== Try it ==
For the entries below, work out how many lines contain the string "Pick" and write only the number.

*** Extracted data ***

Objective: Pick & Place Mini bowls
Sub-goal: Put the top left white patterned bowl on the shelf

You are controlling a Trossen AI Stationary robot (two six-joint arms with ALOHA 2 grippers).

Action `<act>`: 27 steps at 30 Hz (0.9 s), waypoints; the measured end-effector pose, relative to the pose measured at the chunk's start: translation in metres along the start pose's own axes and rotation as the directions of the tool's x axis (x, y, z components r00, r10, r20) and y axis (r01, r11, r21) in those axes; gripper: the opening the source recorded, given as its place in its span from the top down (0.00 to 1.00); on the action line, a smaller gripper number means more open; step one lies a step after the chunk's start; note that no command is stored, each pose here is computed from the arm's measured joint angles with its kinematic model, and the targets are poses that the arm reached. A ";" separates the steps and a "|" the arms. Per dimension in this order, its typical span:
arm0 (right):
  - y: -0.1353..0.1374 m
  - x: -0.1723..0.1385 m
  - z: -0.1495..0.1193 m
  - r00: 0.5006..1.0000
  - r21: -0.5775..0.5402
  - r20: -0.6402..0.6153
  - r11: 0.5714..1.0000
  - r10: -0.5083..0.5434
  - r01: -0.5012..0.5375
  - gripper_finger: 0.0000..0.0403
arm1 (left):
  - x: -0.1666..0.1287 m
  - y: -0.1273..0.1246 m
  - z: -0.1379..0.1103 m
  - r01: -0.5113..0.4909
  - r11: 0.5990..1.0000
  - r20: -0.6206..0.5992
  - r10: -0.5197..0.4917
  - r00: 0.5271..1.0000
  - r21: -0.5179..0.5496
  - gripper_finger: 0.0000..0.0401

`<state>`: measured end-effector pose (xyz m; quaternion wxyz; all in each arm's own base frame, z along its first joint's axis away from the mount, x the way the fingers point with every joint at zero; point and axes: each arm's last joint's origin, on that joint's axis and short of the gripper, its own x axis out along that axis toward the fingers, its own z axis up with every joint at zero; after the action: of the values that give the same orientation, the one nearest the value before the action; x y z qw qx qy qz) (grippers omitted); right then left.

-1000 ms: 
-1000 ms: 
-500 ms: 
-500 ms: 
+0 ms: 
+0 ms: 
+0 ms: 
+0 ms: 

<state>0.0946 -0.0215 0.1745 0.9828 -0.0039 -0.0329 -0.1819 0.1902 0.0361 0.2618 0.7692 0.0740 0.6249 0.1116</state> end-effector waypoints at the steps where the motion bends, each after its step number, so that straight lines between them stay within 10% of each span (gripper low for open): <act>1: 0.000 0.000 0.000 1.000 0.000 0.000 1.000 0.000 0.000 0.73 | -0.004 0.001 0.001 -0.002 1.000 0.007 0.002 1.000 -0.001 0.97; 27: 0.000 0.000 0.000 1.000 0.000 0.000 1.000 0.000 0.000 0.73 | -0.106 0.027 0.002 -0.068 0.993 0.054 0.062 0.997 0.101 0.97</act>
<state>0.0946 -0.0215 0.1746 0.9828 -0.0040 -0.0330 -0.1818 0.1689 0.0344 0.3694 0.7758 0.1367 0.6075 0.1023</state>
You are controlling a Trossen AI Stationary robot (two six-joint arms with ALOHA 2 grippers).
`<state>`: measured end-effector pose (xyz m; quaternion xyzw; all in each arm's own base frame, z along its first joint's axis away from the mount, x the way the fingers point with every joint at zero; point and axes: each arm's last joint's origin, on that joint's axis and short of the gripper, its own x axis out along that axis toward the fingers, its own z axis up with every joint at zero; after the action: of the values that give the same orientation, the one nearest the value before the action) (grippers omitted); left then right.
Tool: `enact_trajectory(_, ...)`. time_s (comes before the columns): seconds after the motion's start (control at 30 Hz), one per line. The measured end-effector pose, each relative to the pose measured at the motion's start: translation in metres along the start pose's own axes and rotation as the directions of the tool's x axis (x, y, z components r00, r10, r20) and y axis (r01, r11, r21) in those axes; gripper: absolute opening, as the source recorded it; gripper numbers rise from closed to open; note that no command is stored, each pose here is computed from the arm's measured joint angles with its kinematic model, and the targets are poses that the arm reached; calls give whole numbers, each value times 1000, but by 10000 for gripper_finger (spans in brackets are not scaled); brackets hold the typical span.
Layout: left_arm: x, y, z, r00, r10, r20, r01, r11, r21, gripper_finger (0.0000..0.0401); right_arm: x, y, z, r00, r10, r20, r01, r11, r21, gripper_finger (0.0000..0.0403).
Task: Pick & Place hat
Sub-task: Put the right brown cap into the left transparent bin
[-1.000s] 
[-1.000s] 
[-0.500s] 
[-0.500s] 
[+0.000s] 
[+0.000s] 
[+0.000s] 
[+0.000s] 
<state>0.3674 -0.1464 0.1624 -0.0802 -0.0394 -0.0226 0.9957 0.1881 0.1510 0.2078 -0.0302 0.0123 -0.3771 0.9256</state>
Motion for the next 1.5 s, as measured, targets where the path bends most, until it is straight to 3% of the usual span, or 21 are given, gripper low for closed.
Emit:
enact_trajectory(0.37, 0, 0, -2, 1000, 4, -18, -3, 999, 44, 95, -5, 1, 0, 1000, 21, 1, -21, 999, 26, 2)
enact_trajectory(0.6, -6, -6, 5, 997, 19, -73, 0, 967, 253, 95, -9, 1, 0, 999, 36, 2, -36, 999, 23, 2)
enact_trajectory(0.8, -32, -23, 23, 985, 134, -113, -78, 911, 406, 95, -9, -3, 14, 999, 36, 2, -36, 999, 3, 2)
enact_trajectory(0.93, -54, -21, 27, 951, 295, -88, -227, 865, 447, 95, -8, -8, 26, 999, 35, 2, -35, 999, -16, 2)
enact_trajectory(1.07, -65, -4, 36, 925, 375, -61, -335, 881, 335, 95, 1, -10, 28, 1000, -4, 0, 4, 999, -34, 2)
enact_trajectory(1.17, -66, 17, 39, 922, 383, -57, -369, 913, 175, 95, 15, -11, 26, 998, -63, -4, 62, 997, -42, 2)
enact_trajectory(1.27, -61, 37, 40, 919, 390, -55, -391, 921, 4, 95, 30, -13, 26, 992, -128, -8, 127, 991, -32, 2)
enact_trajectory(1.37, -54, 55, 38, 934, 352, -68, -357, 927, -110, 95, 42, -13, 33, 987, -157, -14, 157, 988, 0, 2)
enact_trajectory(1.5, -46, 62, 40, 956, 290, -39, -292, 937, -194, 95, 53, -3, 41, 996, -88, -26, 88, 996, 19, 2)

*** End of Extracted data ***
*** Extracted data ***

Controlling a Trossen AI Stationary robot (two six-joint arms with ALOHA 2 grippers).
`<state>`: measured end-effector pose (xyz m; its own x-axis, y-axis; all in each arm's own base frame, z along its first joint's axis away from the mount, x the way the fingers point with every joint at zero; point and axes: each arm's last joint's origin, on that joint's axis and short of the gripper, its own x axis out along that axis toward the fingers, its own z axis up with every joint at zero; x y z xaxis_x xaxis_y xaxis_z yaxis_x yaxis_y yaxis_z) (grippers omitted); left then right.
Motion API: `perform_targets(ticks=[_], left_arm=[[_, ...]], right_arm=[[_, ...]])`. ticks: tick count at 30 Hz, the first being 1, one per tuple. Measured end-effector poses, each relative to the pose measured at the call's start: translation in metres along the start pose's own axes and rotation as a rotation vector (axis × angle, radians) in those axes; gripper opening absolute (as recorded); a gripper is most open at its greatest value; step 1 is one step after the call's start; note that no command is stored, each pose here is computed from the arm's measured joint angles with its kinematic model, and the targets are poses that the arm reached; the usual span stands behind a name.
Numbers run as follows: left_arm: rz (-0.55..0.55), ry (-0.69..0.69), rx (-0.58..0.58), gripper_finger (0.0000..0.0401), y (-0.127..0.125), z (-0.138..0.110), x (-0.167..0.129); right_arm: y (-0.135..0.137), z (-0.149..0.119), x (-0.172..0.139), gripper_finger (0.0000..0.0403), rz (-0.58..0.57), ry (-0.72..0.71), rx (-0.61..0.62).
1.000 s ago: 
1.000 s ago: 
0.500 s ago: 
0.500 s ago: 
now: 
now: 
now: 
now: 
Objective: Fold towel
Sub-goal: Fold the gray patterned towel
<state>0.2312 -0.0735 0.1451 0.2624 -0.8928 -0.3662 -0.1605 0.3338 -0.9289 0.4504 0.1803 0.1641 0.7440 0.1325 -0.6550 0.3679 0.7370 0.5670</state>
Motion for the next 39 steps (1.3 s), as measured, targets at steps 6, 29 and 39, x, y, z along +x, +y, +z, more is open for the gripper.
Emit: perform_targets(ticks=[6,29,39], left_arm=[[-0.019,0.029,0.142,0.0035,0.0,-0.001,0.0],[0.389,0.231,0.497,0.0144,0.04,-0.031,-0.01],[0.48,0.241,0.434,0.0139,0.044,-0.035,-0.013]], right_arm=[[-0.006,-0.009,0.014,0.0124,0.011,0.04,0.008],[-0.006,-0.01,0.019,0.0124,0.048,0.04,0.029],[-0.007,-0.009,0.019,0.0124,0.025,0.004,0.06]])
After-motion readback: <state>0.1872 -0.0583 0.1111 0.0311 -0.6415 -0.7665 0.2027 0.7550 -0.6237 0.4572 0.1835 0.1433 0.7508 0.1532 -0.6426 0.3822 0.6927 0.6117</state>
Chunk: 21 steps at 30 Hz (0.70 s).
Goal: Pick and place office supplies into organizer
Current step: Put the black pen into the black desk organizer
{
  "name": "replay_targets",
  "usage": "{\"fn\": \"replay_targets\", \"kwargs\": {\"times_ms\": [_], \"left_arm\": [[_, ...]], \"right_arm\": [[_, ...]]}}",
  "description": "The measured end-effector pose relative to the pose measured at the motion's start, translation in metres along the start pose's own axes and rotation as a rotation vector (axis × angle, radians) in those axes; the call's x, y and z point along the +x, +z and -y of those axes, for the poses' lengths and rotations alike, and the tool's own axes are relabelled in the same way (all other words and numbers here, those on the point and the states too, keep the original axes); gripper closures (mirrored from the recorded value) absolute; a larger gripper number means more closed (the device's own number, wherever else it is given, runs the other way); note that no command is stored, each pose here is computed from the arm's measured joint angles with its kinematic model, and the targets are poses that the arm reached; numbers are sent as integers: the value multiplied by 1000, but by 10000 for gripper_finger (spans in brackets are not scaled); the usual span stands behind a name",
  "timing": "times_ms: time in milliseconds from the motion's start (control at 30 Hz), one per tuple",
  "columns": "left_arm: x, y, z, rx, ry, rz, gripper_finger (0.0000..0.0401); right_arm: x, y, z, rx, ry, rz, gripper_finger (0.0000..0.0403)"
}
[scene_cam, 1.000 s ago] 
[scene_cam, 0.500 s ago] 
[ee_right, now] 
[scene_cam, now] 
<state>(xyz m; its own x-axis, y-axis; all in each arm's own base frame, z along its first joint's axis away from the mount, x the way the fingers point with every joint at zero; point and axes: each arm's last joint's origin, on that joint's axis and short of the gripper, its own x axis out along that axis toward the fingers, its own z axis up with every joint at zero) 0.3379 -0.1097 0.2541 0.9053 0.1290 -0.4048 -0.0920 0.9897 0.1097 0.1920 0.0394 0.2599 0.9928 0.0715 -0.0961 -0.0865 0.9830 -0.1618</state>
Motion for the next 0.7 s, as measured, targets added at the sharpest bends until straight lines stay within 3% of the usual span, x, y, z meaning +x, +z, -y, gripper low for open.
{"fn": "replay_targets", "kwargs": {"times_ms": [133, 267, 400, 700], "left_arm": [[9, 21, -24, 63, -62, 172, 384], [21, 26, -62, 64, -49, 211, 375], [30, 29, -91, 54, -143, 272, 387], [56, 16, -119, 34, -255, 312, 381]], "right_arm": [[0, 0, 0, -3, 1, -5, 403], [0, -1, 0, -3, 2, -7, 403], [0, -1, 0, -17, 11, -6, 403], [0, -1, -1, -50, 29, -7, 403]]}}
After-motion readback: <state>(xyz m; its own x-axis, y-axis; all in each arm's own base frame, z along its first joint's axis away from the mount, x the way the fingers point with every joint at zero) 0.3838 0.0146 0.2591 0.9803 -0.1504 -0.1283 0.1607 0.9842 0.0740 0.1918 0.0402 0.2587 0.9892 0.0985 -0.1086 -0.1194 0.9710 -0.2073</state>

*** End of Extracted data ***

== Answer ==
3